Initially there were no problems but later he started to look
"scruffy". When he was reprimanded, he got aggravated.
During or about 2011 the witness noticed that Coertze started to
change and was no longer coping as before. He received complaints
about Coertze and noticed that he became forgetful. He behaved as if
he was suffering from depression and also started to stutter.
It was
then decided to give him an assistant. If it was not for him (the
witness) Coertze would not have been further employed
by Homemark.
The witness testified that he "felt sorry for him".
However, as there was no improvement, Coertze was demoted
to his
previous position of an ordinary sales representative. His amount of
calls and travelling was also reduced.
[15]
Coertze's assistant was killed during the shooting incident.
Thereafter Coertze became a nervous wreck. The witness then requested
the human resources department to assist him. Coertze was then sent
to Weskoppies Hospital where the witness visited him a few
times. His
employment contract was finally terminated during October 2014.
[16]
In cross-examination the witness explained that he would have
appointed Coertze as key account manager from 2010 until
approximately
2012. However, during 2009 and also 2010 he appointed
two other people at national level. He conceded that he did not
appoint Coertze
at local level during 2010 as there was no "budget
available" to appoint him also. He said that he would have
appointed
Coertze during 2012 or later if his performance was
acceptable, the position still available and the budget sustainable.
According
to him Coertze was at that stage not promoted due to budget
constraints. According to his opinion it was not the accident, but
the shooting incident which caused Coertze to become unemployable.
DR
MAZABOW
[17]
Dr Mazabow is a clinical psychologist. He prepared a
neuro-psychological assessment of Coertze dated 17 August 2015. He
considered
collateral information from,
inter a/ia,
Ms
Coertze and Mr Gaggiano. He testified that Coertze was a vulnerable
individual in terms of his pre-accident psychological make-up.

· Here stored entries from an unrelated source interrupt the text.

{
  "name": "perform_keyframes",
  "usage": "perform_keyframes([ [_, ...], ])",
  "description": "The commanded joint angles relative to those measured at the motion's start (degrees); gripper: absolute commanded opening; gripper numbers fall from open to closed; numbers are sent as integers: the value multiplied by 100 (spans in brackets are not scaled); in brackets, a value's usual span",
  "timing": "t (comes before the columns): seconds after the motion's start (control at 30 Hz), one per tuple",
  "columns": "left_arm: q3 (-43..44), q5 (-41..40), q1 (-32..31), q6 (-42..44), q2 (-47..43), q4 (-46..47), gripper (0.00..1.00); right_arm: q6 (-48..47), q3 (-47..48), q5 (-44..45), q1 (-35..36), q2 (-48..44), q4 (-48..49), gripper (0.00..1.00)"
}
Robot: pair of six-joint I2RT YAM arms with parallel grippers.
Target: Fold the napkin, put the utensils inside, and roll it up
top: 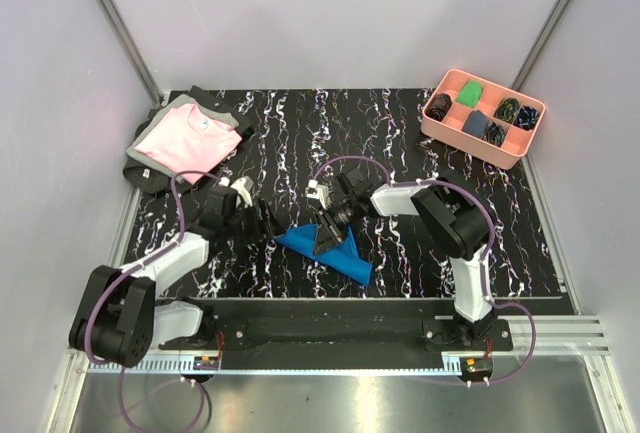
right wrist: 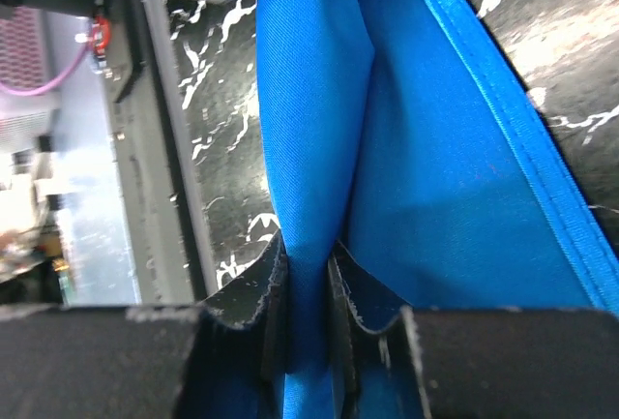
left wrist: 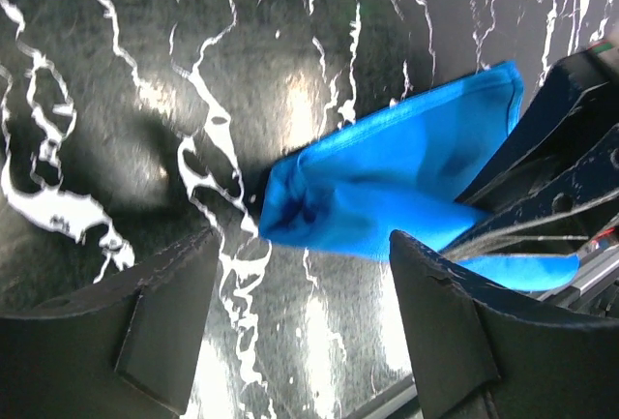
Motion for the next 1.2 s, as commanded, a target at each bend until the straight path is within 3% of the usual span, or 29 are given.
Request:
perform_keyframes([
  [0.0,-7,214,8,44,287,763,72,-103,-12,8,-5,482,-510,23],
  [0.17,-34,451,8,-9,621,1158,66,-94,59,34,-31,579,-572,23],
  [0.5,-262,847,-10,-105,789,1379,29,2,217,271,-110,702,-668,26],
  [0.53,-288,847,-10,-105,806,1387,20,11,217,315,-110,685,-668,29],
  [0.67,-210,689,-1,-105,920,1134,0,38,331,587,-128,509,-791,46],
  [0.87,177,416,-1,-9,1157,493,0,29,665,1193,-119,-236,-1310,70],
  [1.07,546,442,8,114,1448,26,0,-15,306,2326,-23,-1474,-1380,74],
  [1.17,713,468,25,132,1606,-141,0,-374,-27,3439,388,-2046,-1267,75],
])
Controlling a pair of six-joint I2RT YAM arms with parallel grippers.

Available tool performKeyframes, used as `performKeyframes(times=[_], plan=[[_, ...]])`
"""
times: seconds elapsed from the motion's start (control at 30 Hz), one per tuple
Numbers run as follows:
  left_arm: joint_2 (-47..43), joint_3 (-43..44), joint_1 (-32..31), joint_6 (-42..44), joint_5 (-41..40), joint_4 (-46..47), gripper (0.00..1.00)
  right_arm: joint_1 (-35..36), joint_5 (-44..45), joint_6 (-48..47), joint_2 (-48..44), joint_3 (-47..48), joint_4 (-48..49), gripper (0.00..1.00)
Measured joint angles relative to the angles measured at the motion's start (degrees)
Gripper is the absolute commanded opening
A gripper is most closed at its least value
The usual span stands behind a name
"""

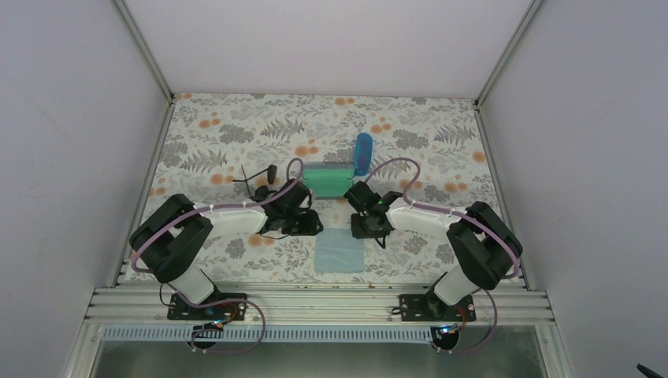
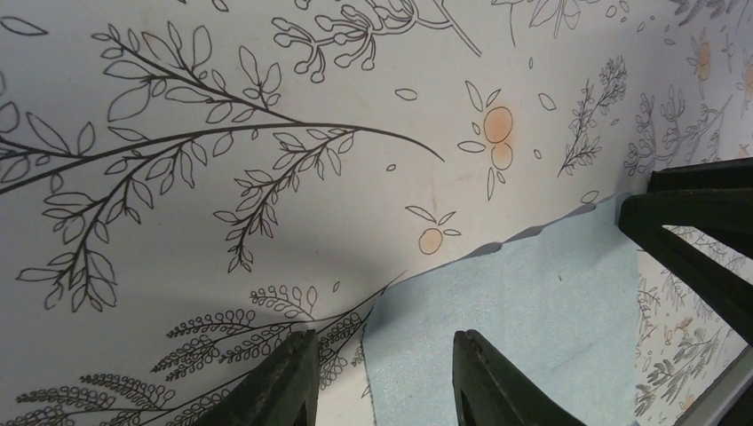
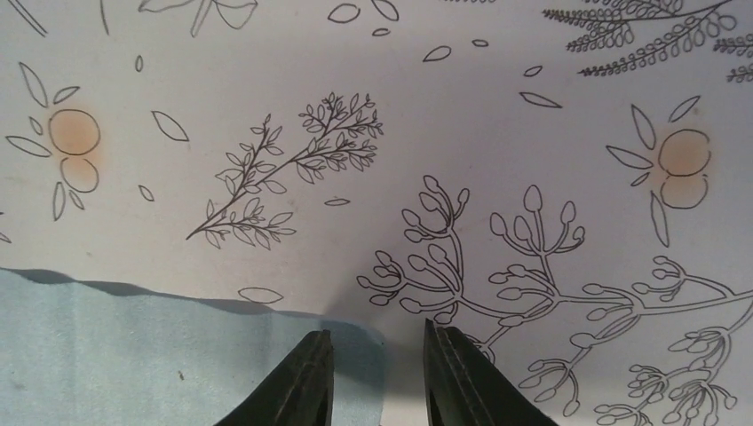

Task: Organize the sunglasses
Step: Fold the glasses cleaning cloth at the center of the board.

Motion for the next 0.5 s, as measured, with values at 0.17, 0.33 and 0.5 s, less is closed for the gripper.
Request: performKeyframes(times=[0.17,0.33,0.5], plan=[[0.6,0.6,-0.5,0.6,0.0,-0.2,0.37,0.0,-0.2,-0.5,-0.4,-0.7,0.8,0.26],[1.4,1.2,-1.1,0.9,0.1,-0.2,0.33,0.0,-0.8,-1.1,-0.7,-1.0,1.5,0.18],[2.3,1.9,-1.5,0.8,0.2,0.0,0.28,0.0,-2.2,-1.3,-0.7,-1.2,2.5,0.16]])
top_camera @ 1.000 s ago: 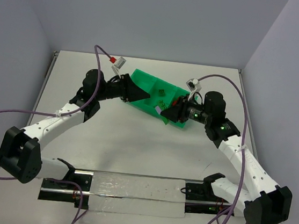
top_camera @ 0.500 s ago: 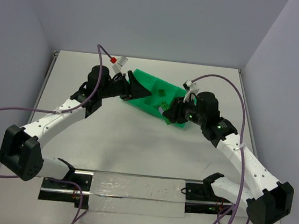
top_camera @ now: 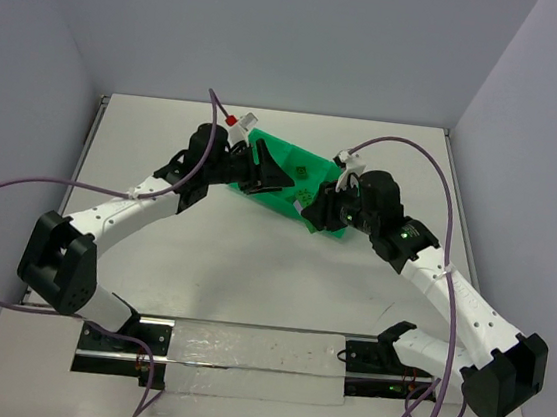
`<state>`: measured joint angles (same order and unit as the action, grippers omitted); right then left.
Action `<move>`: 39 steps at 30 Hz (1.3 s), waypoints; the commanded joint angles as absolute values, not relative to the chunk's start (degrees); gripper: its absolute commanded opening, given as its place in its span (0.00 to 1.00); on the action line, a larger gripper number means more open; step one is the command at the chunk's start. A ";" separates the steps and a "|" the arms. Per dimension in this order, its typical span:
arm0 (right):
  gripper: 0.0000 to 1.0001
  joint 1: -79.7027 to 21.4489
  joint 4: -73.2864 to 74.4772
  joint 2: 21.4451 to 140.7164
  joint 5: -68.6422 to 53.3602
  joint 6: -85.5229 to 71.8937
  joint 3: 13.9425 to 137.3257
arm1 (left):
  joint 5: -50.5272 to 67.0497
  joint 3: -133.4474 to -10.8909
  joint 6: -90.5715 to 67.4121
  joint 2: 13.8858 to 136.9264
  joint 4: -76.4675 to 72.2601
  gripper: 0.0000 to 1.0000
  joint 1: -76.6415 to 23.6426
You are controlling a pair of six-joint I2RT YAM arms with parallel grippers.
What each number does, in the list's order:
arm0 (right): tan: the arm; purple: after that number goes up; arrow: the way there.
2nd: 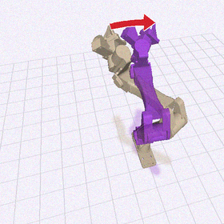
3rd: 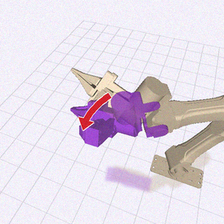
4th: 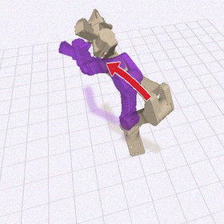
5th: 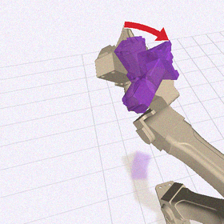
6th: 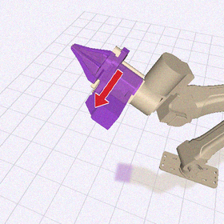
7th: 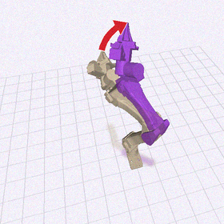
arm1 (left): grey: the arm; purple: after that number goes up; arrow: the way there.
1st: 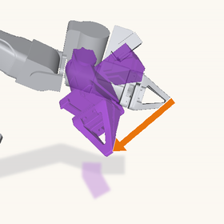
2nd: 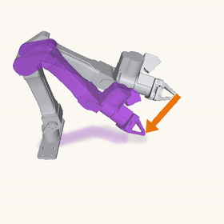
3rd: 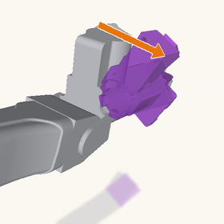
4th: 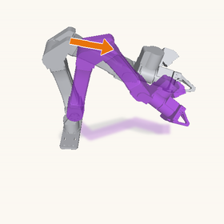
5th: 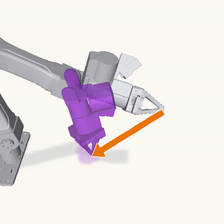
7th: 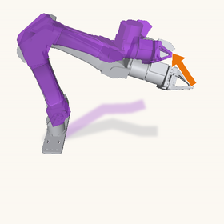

Despite this vulnerability, he functioned effectively in the
workplace. His intellect was at least average to high average and
he
managed to channel his skills into the work arena effectively and
consistently.
[18]
After the accident in 2008 a significant deterioration in his work
situation occurred in terms of memory, not meeting deadlines
and
complaints which were received from stores. This was due to a
deterioration in his psychological functioning - the trauma
experienced in the motor vehicle accident was magnified.
[19]
As a result of the shooting incident during 2014 he experienced a
further serious decline in his psychological functioning.
He became
severely depressed and was admitted twice to Weskoppies Hospital. The
witness described his current functioning as "very
low", he
is suicidal, paranoid and engages in self-mutilation. Finally, the
witness described him as a person who "is
out of touch with
reality".
[20]
Dr Mazabow explained the decline in his psychological functioning on
the basis of the formula "V+T1S+V2+T2
S2
". He used this
equation to explain the pre-existing vulnerability (V) which resulted
in psychological symptoms as a result
of the accident in 2008 (T1)
which in turn resulted in an even more serious vulnerability (V2).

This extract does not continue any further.